Tiusanen Teija Susanna, Junttila Kristiina, Leinonen Tuija, Salanterä Sanna
Hospital District of Southwest Finland, Paimio.
AORN J. 2010 Feb;91(2):236-47. doi: 10.1016/j.aorn.2009.06.027.
In Finland, there are no common guidelines or recommended practices for perioperative documentation. Thus, perioperative nursing documentation varies from one operating department to another.
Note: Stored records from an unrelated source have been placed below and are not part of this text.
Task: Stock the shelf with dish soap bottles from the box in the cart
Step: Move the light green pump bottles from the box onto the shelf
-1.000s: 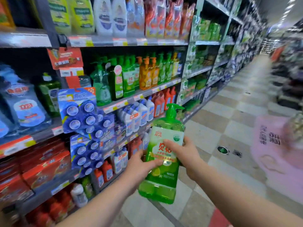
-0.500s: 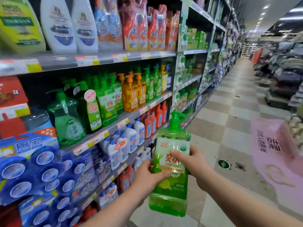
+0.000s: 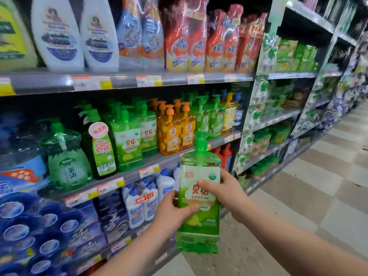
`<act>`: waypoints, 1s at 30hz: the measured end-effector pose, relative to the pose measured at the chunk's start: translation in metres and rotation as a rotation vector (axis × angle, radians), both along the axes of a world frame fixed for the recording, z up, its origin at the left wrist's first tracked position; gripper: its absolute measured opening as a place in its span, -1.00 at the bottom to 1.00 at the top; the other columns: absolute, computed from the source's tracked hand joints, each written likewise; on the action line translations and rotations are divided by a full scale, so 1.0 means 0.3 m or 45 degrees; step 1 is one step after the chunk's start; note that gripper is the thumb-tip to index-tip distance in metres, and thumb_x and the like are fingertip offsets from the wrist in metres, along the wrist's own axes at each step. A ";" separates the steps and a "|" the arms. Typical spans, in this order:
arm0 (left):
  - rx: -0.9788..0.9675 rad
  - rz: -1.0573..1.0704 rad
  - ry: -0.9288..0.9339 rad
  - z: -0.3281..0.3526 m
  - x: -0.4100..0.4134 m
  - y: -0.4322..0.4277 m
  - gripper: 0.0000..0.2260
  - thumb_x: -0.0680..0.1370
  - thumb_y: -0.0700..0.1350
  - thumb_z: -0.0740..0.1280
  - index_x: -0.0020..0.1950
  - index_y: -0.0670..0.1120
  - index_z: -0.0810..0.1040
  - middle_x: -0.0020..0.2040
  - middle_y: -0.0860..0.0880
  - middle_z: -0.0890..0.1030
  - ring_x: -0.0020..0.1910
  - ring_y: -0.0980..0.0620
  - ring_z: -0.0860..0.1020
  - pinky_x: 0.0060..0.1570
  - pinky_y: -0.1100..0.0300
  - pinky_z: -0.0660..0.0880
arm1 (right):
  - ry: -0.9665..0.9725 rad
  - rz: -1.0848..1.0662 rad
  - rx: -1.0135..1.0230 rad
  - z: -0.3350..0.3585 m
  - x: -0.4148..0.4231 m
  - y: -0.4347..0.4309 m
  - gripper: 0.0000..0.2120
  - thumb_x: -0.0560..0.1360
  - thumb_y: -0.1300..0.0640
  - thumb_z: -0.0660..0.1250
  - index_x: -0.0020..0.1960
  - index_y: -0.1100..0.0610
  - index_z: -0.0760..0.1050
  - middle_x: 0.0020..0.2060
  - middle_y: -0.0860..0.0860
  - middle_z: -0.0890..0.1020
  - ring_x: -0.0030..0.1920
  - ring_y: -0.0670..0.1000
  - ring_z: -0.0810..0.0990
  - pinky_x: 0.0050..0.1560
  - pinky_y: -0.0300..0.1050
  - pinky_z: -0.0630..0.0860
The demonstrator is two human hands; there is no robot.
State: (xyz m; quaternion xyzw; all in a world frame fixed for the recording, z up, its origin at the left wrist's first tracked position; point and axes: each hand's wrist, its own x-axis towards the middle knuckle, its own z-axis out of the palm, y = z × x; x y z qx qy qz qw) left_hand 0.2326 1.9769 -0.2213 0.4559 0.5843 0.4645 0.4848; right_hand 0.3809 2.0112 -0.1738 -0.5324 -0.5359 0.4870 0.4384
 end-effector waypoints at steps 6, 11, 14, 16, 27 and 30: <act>-0.028 0.240 0.102 -0.002 0.016 0.089 -0.64 0.35 -0.17 0.54 0.04 -0.02 0.47 -0.01 0.00 0.65 -0.04 0.00 0.63 0.06 -0.01 0.57 | -0.149 0.266 0.052 -0.019 -0.010 0.202 -0.66 0.38 0.20 0.51 0.13 0.14 0.55 -0.11 -0.02 0.69 -0.23 -0.18 0.64 -0.29 -0.34 0.58; 0.004 0.384 0.187 0.008 -0.064 0.186 -0.59 0.36 -0.22 0.52 0.09 -0.04 0.43 -0.08 0.05 0.62 -0.19 0.17 0.59 -0.25 0.34 0.55 | -0.074 0.407 0.027 -0.031 -0.102 0.335 -0.64 0.37 0.26 0.51 0.14 0.15 0.54 -0.13 -0.03 0.68 -0.21 -0.15 0.65 -0.33 -0.32 0.56; -0.004 0.393 0.207 0.010 -0.110 0.267 -0.57 0.36 -0.20 0.53 0.11 -0.03 0.40 -0.04 0.06 0.60 -0.15 0.16 0.58 -0.21 0.30 0.56 | -0.102 0.433 0.081 -0.023 -0.148 0.419 -0.65 0.37 0.26 0.51 0.11 0.11 0.53 -0.09 0.00 0.69 -0.17 -0.11 0.65 -0.26 -0.29 0.59; -0.002 0.404 0.241 0.017 -0.141 0.335 -0.57 0.35 -0.17 0.53 0.09 -0.01 0.38 0.05 -0.01 0.61 -0.06 0.06 0.60 -0.03 0.13 0.58 | -0.127 0.445 0.117 -0.007 -0.179 0.481 -0.66 0.37 0.27 0.51 0.08 0.08 0.51 -0.13 -0.05 0.67 -0.22 -0.19 0.63 -0.31 -0.35 0.56; 0.346 0.497 0.885 0.178 -0.419 0.646 -0.41 0.49 -0.01 0.38 0.45 -0.04 0.23 0.42 -0.02 0.33 0.39 0.01 0.32 0.34 0.15 0.26 | -0.153 0.314 0.302 0.016 -0.378 0.791 -0.53 0.33 0.26 0.54 0.16 0.09 0.45 -0.16 -0.13 0.63 -0.18 -0.20 0.59 -0.24 -0.31 0.54; 0.517 0.631 1.262 0.204 -0.502 0.693 -0.53 0.49 -0.01 0.32 0.36 -0.14 0.39 0.36 -0.13 0.40 0.37 -0.11 0.32 0.38 0.04 0.22 | -0.169 0.321 0.322 -0.009 -0.406 0.852 -0.39 0.31 0.24 0.56 0.29 0.11 0.41 0.10 0.01 0.62 0.04 -0.04 0.60 0.00 -0.15 0.55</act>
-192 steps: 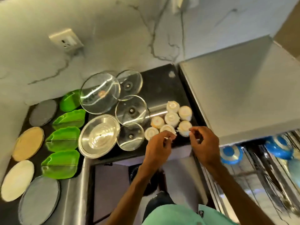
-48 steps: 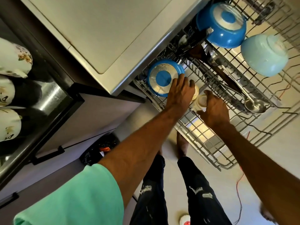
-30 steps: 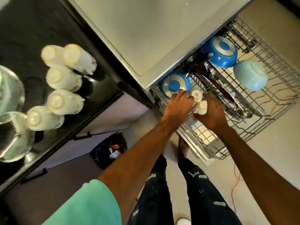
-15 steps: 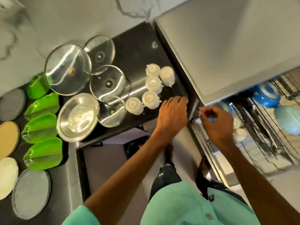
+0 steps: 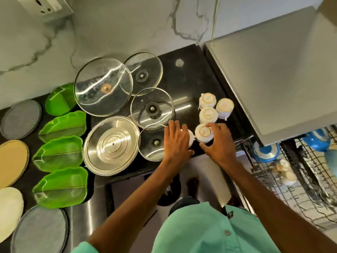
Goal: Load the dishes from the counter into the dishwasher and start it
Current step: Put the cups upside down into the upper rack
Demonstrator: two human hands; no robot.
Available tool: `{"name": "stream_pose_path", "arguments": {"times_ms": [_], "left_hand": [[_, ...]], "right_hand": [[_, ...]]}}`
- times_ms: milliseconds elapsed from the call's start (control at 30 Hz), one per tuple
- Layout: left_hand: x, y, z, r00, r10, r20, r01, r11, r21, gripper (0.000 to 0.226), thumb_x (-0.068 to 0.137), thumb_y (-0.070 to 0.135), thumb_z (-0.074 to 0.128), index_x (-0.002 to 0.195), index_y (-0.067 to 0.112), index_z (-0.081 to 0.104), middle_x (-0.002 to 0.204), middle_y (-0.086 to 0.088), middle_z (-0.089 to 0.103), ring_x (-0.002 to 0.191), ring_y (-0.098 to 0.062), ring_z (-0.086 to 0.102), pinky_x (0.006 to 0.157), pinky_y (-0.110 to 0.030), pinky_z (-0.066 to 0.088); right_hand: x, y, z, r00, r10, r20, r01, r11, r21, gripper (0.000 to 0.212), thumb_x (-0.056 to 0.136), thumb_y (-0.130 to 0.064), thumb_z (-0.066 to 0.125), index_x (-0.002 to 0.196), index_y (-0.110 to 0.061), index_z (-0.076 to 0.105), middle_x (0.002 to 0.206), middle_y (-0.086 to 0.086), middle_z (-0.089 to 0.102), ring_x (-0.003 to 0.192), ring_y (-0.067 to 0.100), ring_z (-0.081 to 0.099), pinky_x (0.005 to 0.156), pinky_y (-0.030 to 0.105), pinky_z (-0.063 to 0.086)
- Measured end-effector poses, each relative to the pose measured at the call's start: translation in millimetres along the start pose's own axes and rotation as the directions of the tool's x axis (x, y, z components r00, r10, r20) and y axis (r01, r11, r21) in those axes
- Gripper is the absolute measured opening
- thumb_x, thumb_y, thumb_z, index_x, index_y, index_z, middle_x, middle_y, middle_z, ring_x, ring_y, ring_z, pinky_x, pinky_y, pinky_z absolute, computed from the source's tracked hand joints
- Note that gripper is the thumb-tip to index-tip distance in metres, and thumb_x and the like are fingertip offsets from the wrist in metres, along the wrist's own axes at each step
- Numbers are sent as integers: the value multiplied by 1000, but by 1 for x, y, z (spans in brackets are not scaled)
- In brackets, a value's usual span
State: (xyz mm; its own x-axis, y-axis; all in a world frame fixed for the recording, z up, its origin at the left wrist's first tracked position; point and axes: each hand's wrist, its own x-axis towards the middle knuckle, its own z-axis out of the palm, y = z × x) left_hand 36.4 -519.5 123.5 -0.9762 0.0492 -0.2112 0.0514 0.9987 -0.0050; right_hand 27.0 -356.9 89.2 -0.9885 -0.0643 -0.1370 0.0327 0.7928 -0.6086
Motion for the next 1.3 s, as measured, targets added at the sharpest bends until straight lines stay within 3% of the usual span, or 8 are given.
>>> {"name": "stream_pose_path", "arguments": {"times_ms": [167,500,600,700,833,967,1167,1300], "left_hand": [[21,-5,8,996,62,62,-70,986,148,78,72,56,79,134,15,52,153,-22,35,148,-41,18,120,-50,16],[20,-6,11,995,97,7,-97,991,87,67,74,36,80,131,12,54,148,-14,42,147,-36,18,123,-47,14],[9,1,-2,995,92,-25,-91,995,45,75,72,41,83,135,13,55,150,-13,41,149,-35,18,123,-47,15],[-1,17,-22,989,123,-85,-123,992,7,77,66,47,85,131,15,61,149,-13,45,147,-35,23,120,-48,18],[-10,57,-48,974,190,-120,-205,971,-125,75,72,55,73,133,16,56,141,-8,51,138,-29,38,115,-42,26],[-15,116,-59,983,183,-14,-178,930,-320,70,76,53,75,133,23,48,126,0,59,115,-22,59,93,-37,46],[-36,233,-29,965,261,19,-245,929,-277,80,70,57,79,135,23,47,130,-2,57,110,-32,62,91,-47,51],[-56,316,11,933,356,50,-336,914,-226,84,71,62,77,138,21,45,132,-3,57,112,-33,63,90,-45,52]], "right_hand": [[9,1,13,999,37,-3,-37,986,-162,87,69,-35,90,143,-26,45,128,9,44,118,30,48,84,43,53],[2,19,20,999,45,7,-45,997,65,87,69,-47,86,139,-35,36,127,-6,58,120,19,57,89,45,56],[-8,30,9,998,61,-20,-57,987,148,82,67,-58,81,135,-40,39,123,-12,58,117,13,57,87,43,58],[-27,41,-13,990,99,-104,-75,973,217,81,68,-54,84,136,-38,41,124,-11,59,118,12,57,91,37,55],[-51,60,-51,962,142,-231,-69,952,298,79,70,-43,89,135,-33,45,125,-10,61,120,11,58,97,37,54],[-78,97,-92,915,208,-345,-92,942,323,72,70,-45,89,128,-30,49,116,-13,60,109,9,60,89,42,58],[-136,195,-126,837,304,-454,-181,938,295,76,68,-54,86,130,-30,50,120,-10,64,109,14,63,87,42,57],[-182,271,-131,820,371,-436,-265,921,285,73,64,-43,87,124,-26,51,114,-7,65,103,20,64,81,40,55]]}}
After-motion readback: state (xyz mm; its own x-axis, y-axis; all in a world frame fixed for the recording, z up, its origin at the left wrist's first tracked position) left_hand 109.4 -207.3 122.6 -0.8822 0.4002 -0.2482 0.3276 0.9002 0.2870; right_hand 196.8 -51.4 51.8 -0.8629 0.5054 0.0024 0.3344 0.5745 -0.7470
To create minimum criteria for nursing documentation in Finland, we conducted an investigation in a university hospital district in 2006. Purposive sampling was used to invite experts in perioperative nursing documentation (N = 42) to serve as a Delphi panel. The final criteria are 120 items, 71% of which are based on the AORN standards and recommended practices. These criteria may be used to educate students and new perioperative personnel and to enhance the quality of nursing practice. To ensure relevance and usability, the criteria should be tested in various perioperative settings with a variety of surgical patients.
在芬兰,围手术期文件记录没有通用指南或推荐做法。因此,围手术期护理文件记录在不同的手术科室之间存在差异。为了制定芬兰护理文件记录的最低标准,我们于2006年在一个大学医院区进行了一项调查。采用目的抽样法邀请围手术期护理文件记录方面的专家(N = 42)组成德尔菲小组。最终标准有120项,其中71%基于美国手术室注册护士协会(AORN)的标准和推荐做法。这些标准可用于教育学生和新的围手术期工作人员,并提高护理实践质量。为确保相关性和实用性,应在各种围手术期环境中对不同手术患者进行标准测试。